My algebra is a little rusty, and I have become stuck with this problem, would anyone mind showing me the right path..

The problem is..

a = SQRT(b/x)-cx

And I need to solve for x

Thanks in advance..

Steven

 

[Gear300]

Adding cx to both sides and squaring gives a^2 +2acx + c^2*x^2 = b/x. Multiplying by x and subtracting by b gives c^2*x^3 - 2acx^2 +a^2*x - b = 0. Now you just have to find a root for this third degree polynomial.

 

[beeresearch]

Now you just have to find a root for this third degree polynomial.

That's the hard part =(

Steven

 

[Gear300]

For a polynomial ax^3 + bx^2 + cx + d = 0, the roots may be given by these:
http://www.josechu.com/ecuaciones_polinomicas/cubica_solucion.htm
It might be simpler to use Newton's method to come up with an expression that is approximately close. Even still, there is most likely a simpler way...I just can't see it right off the back.

 

[Freddy_Turnip]

c^2*x^3 - 2acx^2 +a^2*x - b = 0

shouldn't that be:

+ 2acx^2

 

[srijithju]

For a polynomial ax^3 + bx^2 + cx + d = 0, the roots may be given by these:
http://www.josechu.com/ecuaciones_polinomicas/cubica_solucion.htm
It might be simpler to use Newton's method to come up with an expression that is approximately close. Even still, there is most likely a simpler way...I just can't see it right off the back.
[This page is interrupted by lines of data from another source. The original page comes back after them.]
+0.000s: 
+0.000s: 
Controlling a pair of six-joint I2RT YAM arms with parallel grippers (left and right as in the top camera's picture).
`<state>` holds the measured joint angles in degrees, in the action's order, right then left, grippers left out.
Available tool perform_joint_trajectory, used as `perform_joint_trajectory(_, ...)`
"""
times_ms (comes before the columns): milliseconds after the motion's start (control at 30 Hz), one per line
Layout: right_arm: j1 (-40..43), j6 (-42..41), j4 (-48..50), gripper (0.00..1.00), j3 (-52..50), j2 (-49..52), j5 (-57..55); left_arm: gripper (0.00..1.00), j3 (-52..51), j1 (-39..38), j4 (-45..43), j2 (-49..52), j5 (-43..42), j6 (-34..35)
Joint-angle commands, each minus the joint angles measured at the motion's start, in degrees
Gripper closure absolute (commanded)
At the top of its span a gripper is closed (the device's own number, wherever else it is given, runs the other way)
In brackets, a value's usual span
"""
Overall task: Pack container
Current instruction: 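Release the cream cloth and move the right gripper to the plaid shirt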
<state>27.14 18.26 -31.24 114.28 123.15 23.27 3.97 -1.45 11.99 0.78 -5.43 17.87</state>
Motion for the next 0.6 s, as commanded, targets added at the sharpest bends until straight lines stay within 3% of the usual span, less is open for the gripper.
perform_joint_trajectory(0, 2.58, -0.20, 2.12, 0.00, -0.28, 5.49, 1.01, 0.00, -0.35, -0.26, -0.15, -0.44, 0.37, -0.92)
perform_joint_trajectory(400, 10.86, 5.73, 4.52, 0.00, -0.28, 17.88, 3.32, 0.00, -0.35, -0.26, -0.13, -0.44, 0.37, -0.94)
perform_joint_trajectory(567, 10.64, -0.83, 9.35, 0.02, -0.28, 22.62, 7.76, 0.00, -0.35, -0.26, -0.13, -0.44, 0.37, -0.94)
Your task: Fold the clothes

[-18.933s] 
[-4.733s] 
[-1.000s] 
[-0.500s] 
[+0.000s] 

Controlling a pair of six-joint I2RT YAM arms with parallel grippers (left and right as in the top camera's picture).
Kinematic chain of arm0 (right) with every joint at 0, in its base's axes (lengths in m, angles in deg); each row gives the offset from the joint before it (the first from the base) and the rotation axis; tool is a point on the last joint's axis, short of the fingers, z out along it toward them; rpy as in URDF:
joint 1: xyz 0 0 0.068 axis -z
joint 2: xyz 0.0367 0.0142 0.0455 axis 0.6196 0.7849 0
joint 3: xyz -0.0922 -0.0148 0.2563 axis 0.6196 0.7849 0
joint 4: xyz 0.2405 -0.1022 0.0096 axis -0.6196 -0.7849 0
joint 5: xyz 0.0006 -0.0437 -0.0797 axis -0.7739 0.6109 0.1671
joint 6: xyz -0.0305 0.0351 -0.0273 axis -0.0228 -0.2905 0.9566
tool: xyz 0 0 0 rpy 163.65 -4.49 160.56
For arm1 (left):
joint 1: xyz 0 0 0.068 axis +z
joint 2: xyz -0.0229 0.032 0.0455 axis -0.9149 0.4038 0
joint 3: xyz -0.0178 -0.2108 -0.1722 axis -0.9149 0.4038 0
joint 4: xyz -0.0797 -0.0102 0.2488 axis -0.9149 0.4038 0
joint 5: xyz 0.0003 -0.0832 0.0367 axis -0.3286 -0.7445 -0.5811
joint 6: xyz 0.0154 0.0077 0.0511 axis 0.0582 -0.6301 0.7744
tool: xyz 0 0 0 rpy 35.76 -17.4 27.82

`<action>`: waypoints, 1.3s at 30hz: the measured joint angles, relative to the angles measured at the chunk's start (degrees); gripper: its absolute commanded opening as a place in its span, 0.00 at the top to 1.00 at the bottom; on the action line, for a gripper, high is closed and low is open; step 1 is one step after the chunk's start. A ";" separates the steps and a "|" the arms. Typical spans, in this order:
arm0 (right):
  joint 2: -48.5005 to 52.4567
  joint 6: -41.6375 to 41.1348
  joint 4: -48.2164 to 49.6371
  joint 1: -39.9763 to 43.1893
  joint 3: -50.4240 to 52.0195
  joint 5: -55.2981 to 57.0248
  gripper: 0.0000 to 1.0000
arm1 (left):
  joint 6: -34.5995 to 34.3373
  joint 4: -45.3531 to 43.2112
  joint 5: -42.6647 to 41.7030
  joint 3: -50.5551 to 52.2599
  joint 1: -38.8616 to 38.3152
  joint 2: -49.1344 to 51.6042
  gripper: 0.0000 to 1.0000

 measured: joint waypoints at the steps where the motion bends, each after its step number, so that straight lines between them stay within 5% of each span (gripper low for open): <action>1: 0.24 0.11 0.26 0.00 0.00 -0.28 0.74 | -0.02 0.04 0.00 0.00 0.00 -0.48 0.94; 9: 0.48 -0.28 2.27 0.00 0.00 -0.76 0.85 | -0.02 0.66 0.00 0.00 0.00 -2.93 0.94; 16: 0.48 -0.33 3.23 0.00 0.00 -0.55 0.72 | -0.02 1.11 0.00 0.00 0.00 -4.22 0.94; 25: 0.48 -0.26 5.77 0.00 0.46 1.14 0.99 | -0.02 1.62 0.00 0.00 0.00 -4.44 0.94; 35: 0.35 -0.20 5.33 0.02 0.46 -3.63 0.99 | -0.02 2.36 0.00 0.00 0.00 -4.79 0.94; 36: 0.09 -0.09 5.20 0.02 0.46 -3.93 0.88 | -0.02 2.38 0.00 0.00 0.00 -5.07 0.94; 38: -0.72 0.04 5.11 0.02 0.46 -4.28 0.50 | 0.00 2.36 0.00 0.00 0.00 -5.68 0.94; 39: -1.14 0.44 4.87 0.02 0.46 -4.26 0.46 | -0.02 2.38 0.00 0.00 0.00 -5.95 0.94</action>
Hey I never knew that there was an exact expression for the roots of a cubic polynomial . I infact never thought of a method apart from trying the factor theorem ( or using numerical technique) .

How was it show that this is the solution ( I mean apart from back substitution) ?
I thought it was in fact impossible to find the roots for a general polynomial equation of order > 2.

 

[Elucidus]

Solution formulae for polynomials of up to fourth order were known by mid-sixteenth century. I believe Gerolamo Cardano compiled them all in his Ars Magna of 1545. See

http://www-math.cudenver.edu/~wcherowi/courses/m4010/polynom2.pdf

for some background of how this all came about.

Solution formulae for higher order polynomials were sought thereafter, until things came to a head in the early 19th century. In particular Paulo Ruffini, Niels Abel, and Evariste Galois separatelly discovered (and proved to varying degrees, Galois being the deepest) that no general solution formulae exist for polynomials of order 5 or higher. This is not say one cannot solve any particular such polynomial (and many can be) but rather that there does not exist a formulae that works on all polynomials of a certain degree (> 4).

The theorem in particular that states the impossibility of finding such a formula is called the Abel-Ruffini Theorem. Ruffini's first attempt at the proof in 1799 was slightly flawed, but Abel fixed it not long after. His proof suffered from exploring unknown territory and was consequently clunky and arcane. Galois developed a rich and powerful body of theory to clearly attack this particular puzzle. Galois' work has lead to the development of the body of theory named after him (he died at the age of 20 in 1832 from a gunshot wound suffered in a pistol duel).

Wolfram's Mathworld Links

Cubic Formula

http://mathworld.wolfram.com/CubicFormula.html

Quartic Equation

http://mathworld.wolfram.com/QuarticEquation.html


--Elucidus

 

[mobilln2]

How about using a conjugate? I once saw a poster for the roots of a 5th (quintic) degree. That guy had a lot of extra time.

 

[srijithju]

Thank You very much Elucidus for the PDF link ... the steps involved seem very simple and clear (for the cubic equation ) ... but who would have thought to do those steps in that way ... not me anyway !